The reason for this follow-up is to explain the real power of compassion, its strengths and its misconception.

Let’s begin with the latter. Compassion in popular culture is widely misunderstood. It is often presented as an instrument of weakness associated with a cartoon like depiction of all things essential to the “tree hugging hippy” movement.

Ok, let me say this clearly. Although compassion is a simple process, it is NOT an easy one. It’s the most difficult thing for a human-being to do.

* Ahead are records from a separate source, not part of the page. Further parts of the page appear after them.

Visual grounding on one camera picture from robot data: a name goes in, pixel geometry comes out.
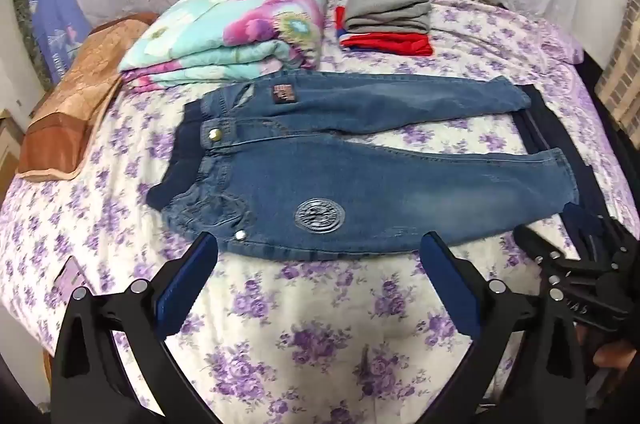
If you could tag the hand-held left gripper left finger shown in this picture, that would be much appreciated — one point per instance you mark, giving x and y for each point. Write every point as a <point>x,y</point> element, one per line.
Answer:
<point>182,284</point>

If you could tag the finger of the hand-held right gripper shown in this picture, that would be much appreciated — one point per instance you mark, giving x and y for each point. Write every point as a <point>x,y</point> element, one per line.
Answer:
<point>531,240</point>
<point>589,226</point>

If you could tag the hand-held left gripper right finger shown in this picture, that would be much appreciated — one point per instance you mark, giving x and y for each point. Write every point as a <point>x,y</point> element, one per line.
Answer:
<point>452,284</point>

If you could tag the blue denim pants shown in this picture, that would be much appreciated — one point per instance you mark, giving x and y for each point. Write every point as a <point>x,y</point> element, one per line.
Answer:
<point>360,174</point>

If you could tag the dark navy pants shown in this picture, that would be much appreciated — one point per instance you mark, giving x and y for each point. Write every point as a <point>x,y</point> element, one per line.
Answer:
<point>565,143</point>

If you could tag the person's right hand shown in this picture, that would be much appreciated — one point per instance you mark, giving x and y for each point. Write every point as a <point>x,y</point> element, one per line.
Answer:
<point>612,356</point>

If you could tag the purple floral bed sheet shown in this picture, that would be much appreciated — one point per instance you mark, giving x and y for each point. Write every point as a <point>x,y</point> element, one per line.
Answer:
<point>310,344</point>

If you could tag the brown satin pillow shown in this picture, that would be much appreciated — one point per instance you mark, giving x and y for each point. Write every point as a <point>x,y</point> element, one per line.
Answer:
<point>75,103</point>

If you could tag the wooden cabinet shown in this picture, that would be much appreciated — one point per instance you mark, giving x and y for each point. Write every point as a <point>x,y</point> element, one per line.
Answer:
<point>9,143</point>

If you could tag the folded red garment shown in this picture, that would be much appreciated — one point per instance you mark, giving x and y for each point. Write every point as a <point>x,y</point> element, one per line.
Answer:
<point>395,43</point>

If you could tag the folded floral quilt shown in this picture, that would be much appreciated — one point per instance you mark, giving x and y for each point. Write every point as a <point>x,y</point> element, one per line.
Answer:
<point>235,23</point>

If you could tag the folded grey garment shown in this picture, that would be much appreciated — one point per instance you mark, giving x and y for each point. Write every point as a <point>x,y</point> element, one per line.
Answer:
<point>387,6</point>

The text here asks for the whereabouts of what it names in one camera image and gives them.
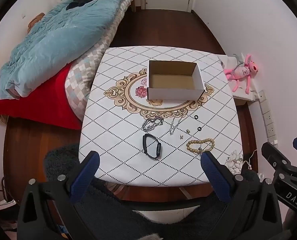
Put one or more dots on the brown pillow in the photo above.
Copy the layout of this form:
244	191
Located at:
36	21

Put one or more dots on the black smart band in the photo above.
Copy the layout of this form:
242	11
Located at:
159	152

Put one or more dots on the light blue duvet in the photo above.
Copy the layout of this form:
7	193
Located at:
58	37

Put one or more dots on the red blanket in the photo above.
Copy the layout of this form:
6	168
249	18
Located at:
38	105

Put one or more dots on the dark fuzzy clothing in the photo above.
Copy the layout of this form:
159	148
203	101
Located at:
128	220

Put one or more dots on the checkered bedsheet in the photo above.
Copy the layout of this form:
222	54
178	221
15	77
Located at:
88	67

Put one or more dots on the white cardboard box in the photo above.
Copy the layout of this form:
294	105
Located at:
173	95

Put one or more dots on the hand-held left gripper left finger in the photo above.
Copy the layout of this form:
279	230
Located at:
84	177

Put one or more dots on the pink plush toy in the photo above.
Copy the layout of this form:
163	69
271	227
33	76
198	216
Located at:
241	73

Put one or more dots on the wooden bed frame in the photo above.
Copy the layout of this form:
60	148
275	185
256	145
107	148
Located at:
133	6

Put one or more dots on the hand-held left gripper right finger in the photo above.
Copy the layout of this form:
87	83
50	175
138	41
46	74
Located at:
214	177

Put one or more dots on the white diamond pattern tablecloth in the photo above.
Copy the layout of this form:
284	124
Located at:
118	155

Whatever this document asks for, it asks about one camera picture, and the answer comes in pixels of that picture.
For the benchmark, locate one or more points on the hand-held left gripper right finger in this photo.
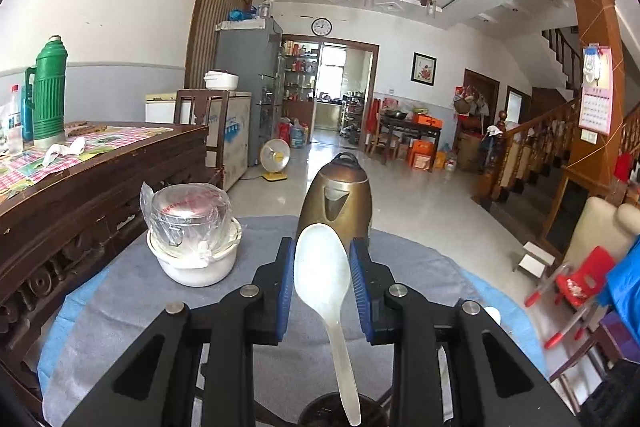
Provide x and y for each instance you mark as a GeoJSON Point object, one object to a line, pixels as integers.
{"type": "Point", "coordinates": [359, 292]}

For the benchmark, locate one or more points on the dark wooden side table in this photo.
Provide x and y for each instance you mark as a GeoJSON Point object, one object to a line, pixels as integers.
{"type": "Point", "coordinates": [400, 124]}

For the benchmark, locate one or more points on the framed wall picture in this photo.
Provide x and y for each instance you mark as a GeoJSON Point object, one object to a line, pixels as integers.
{"type": "Point", "coordinates": [423, 68]}

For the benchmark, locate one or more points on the small electric heater fan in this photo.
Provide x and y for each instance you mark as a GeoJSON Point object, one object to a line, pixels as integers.
{"type": "Point", "coordinates": [275, 157]}

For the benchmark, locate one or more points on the white chest freezer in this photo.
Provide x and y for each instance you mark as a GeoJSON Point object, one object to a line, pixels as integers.
{"type": "Point", "coordinates": [235, 132]}

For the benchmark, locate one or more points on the cream chair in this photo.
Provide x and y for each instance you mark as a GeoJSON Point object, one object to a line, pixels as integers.
{"type": "Point", "coordinates": [595, 227]}

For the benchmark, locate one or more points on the clear oil jug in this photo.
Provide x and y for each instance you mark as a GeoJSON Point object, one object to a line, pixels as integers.
{"type": "Point", "coordinates": [450, 162]}

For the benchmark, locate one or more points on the brown striped door curtain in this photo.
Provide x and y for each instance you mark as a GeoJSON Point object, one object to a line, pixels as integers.
{"type": "Point", "coordinates": [215, 17]}

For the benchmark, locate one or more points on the wooden stair railing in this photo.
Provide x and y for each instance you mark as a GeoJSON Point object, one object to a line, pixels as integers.
{"type": "Point", "coordinates": [530, 142]}

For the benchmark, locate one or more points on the red child chair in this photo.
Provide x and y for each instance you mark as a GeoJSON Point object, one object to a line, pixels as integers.
{"type": "Point", "coordinates": [582, 282]}

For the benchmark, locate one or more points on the grey table cloth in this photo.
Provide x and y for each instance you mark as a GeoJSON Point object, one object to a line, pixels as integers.
{"type": "Point", "coordinates": [125, 317]}

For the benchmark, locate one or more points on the white step stool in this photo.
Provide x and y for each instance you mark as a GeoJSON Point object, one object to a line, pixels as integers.
{"type": "Point", "coordinates": [535, 259]}

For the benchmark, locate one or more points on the kitchen shelf with bottles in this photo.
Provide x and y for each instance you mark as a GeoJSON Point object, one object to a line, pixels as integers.
{"type": "Point", "coordinates": [300, 72]}

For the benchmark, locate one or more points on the white bowl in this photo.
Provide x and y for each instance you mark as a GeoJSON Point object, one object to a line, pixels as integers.
{"type": "Point", "coordinates": [200, 269]}

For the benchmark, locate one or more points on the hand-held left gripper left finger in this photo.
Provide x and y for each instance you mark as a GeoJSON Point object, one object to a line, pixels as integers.
{"type": "Point", "coordinates": [285, 287]}

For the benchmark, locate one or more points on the hanging woven basket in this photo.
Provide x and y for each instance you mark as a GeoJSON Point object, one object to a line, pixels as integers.
{"type": "Point", "coordinates": [463, 105]}

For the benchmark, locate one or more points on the blue water jug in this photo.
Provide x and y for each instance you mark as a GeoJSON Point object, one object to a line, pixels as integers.
{"type": "Point", "coordinates": [298, 136]}

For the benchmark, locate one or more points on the plastic-wrapped steel pot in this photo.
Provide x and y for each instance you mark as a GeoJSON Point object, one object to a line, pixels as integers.
{"type": "Point", "coordinates": [185, 217]}

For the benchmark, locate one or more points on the green thermos jug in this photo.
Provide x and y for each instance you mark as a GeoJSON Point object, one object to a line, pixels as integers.
{"type": "Point", "coordinates": [47, 97]}

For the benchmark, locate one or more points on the flat orange box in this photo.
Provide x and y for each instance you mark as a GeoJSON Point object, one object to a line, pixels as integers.
{"type": "Point", "coordinates": [427, 121]}

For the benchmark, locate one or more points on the dark metal utensil holder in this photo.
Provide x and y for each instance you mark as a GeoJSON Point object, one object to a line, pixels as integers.
{"type": "Point", "coordinates": [320, 414]}

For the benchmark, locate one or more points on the white tissue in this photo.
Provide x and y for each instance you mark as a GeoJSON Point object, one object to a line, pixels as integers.
{"type": "Point", "coordinates": [62, 152]}

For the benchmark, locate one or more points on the clear water bottle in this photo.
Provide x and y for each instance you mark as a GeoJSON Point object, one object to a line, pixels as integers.
{"type": "Point", "coordinates": [12, 122]}

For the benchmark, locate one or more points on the orange carton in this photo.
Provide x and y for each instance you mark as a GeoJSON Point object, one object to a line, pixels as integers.
{"type": "Point", "coordinates": [421, 154]}

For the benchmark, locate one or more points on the blue table cover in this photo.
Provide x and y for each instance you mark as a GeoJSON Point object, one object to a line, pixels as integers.
{"type": "Point", "coordinates": [520, 332]}

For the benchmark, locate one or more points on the gold electric kettle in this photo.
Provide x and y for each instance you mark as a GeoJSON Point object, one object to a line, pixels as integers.
{"type": "Point", "coordinates": [345, 187]}

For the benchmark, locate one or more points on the pink wall calendar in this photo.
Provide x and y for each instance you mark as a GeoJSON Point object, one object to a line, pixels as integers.
{"type": "Point", "coordinates": [595, 102]}

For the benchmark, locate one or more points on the dark wooden chair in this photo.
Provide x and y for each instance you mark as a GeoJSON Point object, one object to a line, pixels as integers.
{"type": "Point", "coordinates": [200, 107]}

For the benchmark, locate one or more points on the round wall clock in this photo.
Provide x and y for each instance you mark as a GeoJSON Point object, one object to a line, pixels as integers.
{"type": "Point", "coordinates": [321, 27]}

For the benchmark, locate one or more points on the blue cloth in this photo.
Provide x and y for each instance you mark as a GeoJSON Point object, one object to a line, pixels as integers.
{"type": "Point", "coordinates": [625, 277]}

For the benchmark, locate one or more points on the carved wooden sideboard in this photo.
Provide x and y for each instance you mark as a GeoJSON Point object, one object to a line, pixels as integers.
{"type": "Point", "coordinates": [75, 217]}

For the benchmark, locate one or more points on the grey refrigerator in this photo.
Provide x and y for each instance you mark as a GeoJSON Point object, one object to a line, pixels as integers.
{"type": "Point", "coordinates": [245, 67]}

Compassion is a solvent for two of the largest energy wasters for humankind: anger and guilt. This is its greatest strength. It allows us to look at another person and ourself with detachment and without getting caught in the all too familiar downward spiral of hatred associated with anger and guilt. Furthermore, compassion enables you to liberate yourself from the results of ill practices of others and to not get caught up in their misery.

Let me illustrate this with a short and simple example:

Think of the last time you’ve done something which would be considered outright hurtful. Some people felt nothing, in which case they would probably not be reading these words. Others felt guilty afterwards, and maybe so for a long time. This is the case for a large portion of readers. Although with time we tend to “forget” a specific guilt, they don’t really go away. Ever so often they will reappear and give us that oh so annoying pinch in the stomach combine with a mental note such as “dam, I wish I hadn’t done that”. Can you feel it? Do you see the energy being drained away, as if it was stolen? The awkward truth in this is that we do it to ourselves. Yes, someone else maybe responsible for an unfortunate event in your life but ultimately, YOU decide weither or not it deserves any energy and how much so.

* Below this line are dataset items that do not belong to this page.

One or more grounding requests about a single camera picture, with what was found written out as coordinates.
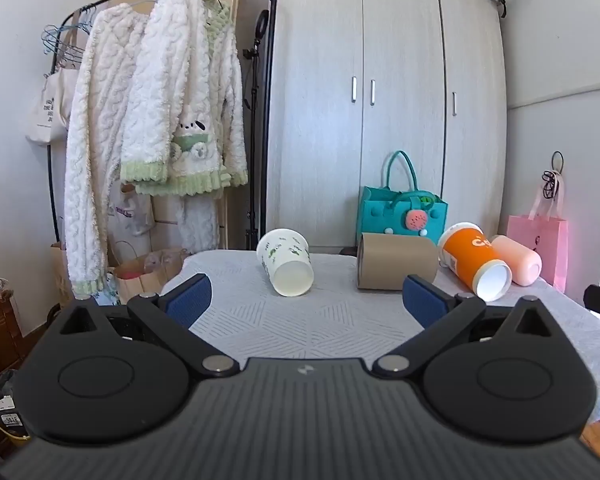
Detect brown paper bag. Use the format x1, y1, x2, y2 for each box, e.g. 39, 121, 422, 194
107, 240, 190, 306

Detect brown paper cup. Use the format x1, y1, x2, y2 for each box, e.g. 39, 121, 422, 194
356, 232, 440, 291

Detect white green fleece pajama top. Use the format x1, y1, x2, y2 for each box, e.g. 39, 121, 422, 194
119, 0, 249, 197

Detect white canvas tote bag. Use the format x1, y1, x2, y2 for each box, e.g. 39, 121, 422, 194
24, 22, 82, 147

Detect grey wooden wardrobe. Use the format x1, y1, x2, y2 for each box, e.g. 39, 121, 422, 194
264, 0, 509, 257

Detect white bag with purple print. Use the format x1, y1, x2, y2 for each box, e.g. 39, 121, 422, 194
106, 184, 157, 239

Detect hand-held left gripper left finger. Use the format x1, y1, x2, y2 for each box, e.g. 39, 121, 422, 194
55, 273, 241, 377

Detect orange paper cup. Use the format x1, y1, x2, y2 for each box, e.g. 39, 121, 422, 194
438, 221, 513, 303

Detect white fleece robe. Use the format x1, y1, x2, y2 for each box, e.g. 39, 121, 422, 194
62, 2, 151, 296

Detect white cup with green print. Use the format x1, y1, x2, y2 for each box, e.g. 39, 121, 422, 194
256, 228, 315, 297

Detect teal felt handbag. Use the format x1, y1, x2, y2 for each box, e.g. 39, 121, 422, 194
355, 150, 449, 257

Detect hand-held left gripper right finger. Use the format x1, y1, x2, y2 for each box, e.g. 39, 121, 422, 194
371, 274, 554, 380

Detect bunch of wire hangers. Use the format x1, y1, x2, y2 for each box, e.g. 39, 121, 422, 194
41, 5, 98, 68

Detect black hair ties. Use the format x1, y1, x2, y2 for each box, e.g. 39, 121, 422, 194
541, 150, 566, 202

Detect pink gift bag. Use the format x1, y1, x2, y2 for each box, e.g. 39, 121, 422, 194
506, 172, 570, 294

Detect white quilted table cover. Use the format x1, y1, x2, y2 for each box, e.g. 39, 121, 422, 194
157, 249, 600, 427

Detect pink cup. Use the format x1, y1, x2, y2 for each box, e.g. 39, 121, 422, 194
489, 234, 543, 287

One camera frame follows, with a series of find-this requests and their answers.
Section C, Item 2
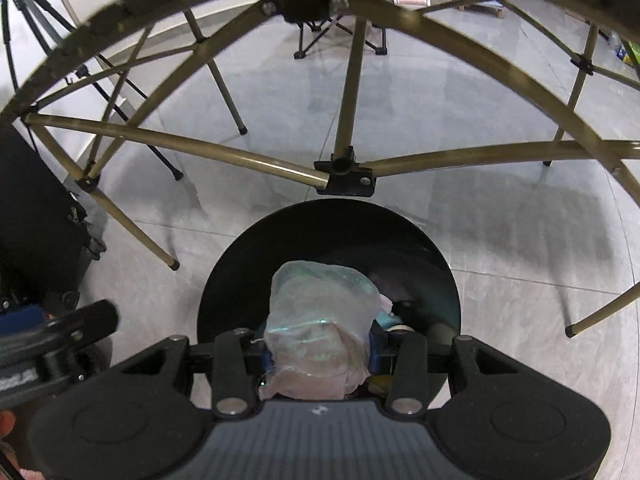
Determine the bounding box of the black trash bin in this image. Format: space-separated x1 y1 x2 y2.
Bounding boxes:
196 199 462 411

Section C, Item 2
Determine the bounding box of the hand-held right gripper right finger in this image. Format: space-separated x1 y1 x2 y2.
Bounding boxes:
369 320 527 418

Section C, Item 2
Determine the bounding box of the tan slatted folding table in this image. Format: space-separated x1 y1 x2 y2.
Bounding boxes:
0 0 640 338

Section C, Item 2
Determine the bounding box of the black folding chair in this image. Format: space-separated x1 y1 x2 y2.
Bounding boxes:
292 15 391 58

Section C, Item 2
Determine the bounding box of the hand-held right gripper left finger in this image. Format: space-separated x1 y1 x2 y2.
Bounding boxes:
120 329 273 420

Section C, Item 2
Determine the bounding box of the black suitcase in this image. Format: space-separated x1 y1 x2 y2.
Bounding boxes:
0 125 108 311

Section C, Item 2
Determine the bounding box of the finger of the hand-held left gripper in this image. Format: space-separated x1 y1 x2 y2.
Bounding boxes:
0 304 48 333
30 300 121 356

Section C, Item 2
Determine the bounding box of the green bag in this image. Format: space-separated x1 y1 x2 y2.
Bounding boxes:
617 35 640 68

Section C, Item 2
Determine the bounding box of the translucent plastic bag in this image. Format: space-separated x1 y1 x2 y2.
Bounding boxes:
259 260 383 402

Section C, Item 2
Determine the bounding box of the teal plush toy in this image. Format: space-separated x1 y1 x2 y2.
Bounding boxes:
375 307 403 331

In the practice of compassion, we adress these self damaging behaviours by bringing them in our awareness, an thus makes it easier to avoid doing hurtful things in the future since we become more aware.

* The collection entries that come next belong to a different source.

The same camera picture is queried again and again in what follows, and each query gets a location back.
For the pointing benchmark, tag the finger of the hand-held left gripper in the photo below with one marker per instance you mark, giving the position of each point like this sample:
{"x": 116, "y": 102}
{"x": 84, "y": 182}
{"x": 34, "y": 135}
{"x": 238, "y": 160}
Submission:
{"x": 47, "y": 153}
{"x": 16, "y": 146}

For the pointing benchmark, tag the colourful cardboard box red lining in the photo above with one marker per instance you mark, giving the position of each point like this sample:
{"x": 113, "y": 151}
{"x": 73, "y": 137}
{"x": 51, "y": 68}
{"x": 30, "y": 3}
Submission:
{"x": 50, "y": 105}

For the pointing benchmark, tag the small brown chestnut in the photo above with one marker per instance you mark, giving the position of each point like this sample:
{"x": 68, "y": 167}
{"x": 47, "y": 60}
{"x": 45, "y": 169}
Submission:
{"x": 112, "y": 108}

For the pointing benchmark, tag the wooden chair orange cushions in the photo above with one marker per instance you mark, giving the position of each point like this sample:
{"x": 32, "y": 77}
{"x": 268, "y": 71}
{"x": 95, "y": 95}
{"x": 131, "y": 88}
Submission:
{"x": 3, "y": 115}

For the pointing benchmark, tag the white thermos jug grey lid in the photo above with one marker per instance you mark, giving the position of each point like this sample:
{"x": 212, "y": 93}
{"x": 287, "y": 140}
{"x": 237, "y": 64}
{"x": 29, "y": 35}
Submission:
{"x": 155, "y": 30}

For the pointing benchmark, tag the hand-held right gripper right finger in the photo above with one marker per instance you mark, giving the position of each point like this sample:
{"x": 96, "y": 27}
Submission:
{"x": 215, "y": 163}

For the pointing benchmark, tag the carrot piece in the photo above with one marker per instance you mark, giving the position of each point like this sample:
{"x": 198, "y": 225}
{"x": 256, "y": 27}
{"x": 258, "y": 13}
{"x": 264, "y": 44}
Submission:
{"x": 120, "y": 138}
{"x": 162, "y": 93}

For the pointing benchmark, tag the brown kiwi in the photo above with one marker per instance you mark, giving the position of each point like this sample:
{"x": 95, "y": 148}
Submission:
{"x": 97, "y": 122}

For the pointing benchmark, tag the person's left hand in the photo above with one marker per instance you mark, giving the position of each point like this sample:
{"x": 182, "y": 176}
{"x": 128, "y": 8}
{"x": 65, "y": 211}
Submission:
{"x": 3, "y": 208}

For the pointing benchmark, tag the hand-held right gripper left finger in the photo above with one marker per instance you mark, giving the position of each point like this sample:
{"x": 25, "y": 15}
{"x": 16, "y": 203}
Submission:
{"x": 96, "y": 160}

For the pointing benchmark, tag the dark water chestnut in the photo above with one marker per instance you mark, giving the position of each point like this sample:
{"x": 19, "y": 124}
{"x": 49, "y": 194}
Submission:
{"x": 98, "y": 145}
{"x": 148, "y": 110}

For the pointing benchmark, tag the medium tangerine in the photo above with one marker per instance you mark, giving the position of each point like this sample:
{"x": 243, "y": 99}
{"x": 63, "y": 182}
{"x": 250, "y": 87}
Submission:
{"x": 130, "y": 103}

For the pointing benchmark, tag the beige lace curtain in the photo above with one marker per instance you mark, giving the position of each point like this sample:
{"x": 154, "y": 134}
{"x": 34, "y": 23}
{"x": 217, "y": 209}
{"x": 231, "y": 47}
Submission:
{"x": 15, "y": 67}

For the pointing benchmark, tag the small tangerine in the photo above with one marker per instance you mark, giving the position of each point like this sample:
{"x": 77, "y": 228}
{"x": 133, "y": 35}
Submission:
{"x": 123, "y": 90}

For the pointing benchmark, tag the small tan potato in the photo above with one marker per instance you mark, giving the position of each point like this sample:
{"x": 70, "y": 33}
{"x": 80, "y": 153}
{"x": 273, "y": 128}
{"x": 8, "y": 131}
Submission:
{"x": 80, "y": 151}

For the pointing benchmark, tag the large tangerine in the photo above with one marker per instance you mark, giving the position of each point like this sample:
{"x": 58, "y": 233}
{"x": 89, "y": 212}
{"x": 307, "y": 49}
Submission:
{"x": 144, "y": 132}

Imagine all the energy not spent on hatred, anger, guilt and bad habits but instead spent on constructive things in your life such as work, family, relationships and education. This is why compassion is ultimately a force, one when combined with the regular practice of meditation, will open a path of both peace and immense productivity in your life.

Rose

Meditation: nothingness in a cloud

July 6, 2011 § Leave a comment

To stop thinking… What a bliss. What an extraordinary gift everyone can give to his or herself everyday, at any moment, may it be only for a short time.

Meditation has truly changed my life. It made me realize that we have so much more power than we believe.

The simple act of quieting the mind will bring powerful changes to your life, ones that you may not even had suspected as possible. You will start to perceive yourself and the outside world in a completely different way. Your universe becomes peaceful and it seems that nothing could bother you. At least, this is what to me after months of practice.

Like most of you, my life was driven by moments of fear and stress. Even if my native Thailand is a country with a long tradition of meditation, I still ran around and regularly fell victim to my own thoughts. That’s right, I was my own worst enemy; after all, we are the ones in charge.

I’ve met some people who strongly suspected that meditation numbs the mind; being a replacement to alcohol or a drug. That it makes you dull, weak and naive. But nothing could be further from the truth. Meditation releases the person who practices it regularly. It makes you shift your energy and focus from the time and energy wasters in your life to the constructive purposes. You become sharp as well as incredibly focused as all the energy you use to spread and squander on trivialities is now under your control. You stop running after all the red balls which come in your direction.

Meditation has also been extremely beneficial in my massage practice. When I give a Thai massage class, I always prepare my students by teaching them own to meditate. The reason for this is that massage is so much more than a simple physical act. An expert therapist can feel where are the trouble spots in a person’s body, and that, by simple touching.

I would love to hear about the experiences of others and discuss techniques with like-minded individuals.